Kaelen went first, as he always did. The human paladin’s silver plate caught the last light of dusk, the sunburst sigil of Pelor pressed into the center of his breastplate, worn smooth from years of prayer. His longsword was sheathed, his shield slung across his back. Not a battle march — a greeting. Behind him, Mirael moved without sound, copper-red braids tight against her neck, green eyes already scanning the rooflines. The half-elf ranger’s hand rested on one of her two short swords, casual as breathing.

“Too quiet,” she murmured. Zephyra, the tiefling warlock, let out a soft breath that fogged in the unnatural chill. Her lavender skin prickled, the arcane focus at her hip humming faintly. Her curved black horns caught a splinter of moonlight, and her violet eyes — always faintly luminescent — narrowed. “The wards on these doors,” she said, her voice low, “are fear wards. Someone built them quickly. And recently.” Grundar the dwarf cleric said nothing. He gripped his rune-carved warhammer with both scarred hands and watched the treeline.

The village elder, Aldric, met them in the square. He was a tall man, lean with age but not withered — the kind of lean that comes from labor and vigilance rather than illness. His grey beard was close-cropped, his eyes the color of pine bark, and he welcomed them with a smile that did not quite reach those eyes. “Wolves,” he told them. “They’ve been circling for three nights. We lost two goats and a dog. I’d be grateful for armed eyes on the perimeter.” Kaelen nodded, asked the right questions, received the wrong answers. Nothing Aldric said was false. But nothing explained the scratch marks on the doors, either.
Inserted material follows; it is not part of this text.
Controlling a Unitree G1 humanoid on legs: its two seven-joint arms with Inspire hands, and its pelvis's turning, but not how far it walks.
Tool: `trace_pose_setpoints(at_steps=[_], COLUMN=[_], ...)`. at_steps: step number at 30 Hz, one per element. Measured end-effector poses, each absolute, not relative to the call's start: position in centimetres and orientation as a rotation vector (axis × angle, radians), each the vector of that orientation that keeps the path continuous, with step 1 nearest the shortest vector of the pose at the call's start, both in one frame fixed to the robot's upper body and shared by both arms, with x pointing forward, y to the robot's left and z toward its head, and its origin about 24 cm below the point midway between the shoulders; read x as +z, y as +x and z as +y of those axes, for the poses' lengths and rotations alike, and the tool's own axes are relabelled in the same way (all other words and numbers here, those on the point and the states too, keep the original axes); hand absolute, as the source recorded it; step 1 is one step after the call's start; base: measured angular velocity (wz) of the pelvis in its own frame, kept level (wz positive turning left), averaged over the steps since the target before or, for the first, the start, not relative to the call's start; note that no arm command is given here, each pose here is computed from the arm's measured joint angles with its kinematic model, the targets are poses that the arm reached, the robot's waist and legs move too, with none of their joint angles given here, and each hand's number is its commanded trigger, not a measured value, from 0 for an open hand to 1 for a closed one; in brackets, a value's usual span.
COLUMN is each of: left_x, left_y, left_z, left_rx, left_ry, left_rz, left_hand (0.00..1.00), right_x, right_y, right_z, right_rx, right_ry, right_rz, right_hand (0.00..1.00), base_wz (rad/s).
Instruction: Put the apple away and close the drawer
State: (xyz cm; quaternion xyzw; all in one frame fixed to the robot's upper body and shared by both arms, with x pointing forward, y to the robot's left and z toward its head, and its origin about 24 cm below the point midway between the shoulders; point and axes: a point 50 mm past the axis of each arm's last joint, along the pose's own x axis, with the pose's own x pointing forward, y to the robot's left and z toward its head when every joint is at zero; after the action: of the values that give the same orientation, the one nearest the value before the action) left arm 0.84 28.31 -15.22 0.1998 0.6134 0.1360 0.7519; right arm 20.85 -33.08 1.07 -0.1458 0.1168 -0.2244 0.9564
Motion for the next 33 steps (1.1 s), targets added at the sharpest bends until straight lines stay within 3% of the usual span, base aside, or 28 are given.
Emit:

Claw marks. Tall. Above shoulder height.

They split and patrolled. It was Mirael who found the tracks near the north fence — paw prints, enormous, pressed deep into the mud, then gone. In their place: bare human footprints, walking in the same direction, into the fog. Then she found the wolves. Six of them. Lined up in the mist just beyond the treeline, unmoving. No snarling. No circling. Only watching, their gold eyes steady and eerie in the growing moonlight. “Those aren’t hunting,” Mirael said when she rejoined the others. “Those are waiting.”

The full moon crested the Ashwood just after the ninth bell. And the screaming started from the square. They ran. Kaelen burst through the gate first, shield up, and skidded to a halt. Aldric stood in the center of the square in a state that was neither man nor wolf. His hands had become something terrible — long fingers ending in black claws, his spine arched and shaking, jaw stretched and wrong. His eyes were still pine-bark brown. Human. Desperate. Before him, three other werewolves — full-shifted, enormous, jaws dripping — pressed forward toward the sealed doors of the houses.

And Aldric was holding them back. He was bleeding from four wounds across his chest. He wasn’t retreating. He wasn’t leading them. He was blocking. “Get — back,” he growled, his voice a thing of gravel and thunder. “These people are MINE to protect.”

The fight was brutal and brief. Zephyra’s eldritch blasts hammered two of the rogue werewolves off their feet. Mirael’s silver-tipped arrows — a lucky find from a paranoid merchant three towns back — drove the third back howling. Grundar called down a column of silver-white radiance and Kaelen closed the distance with a paladin’s righteousness burning through his sword arm. When it was done, the rogue wolves had fled into the Ashwood.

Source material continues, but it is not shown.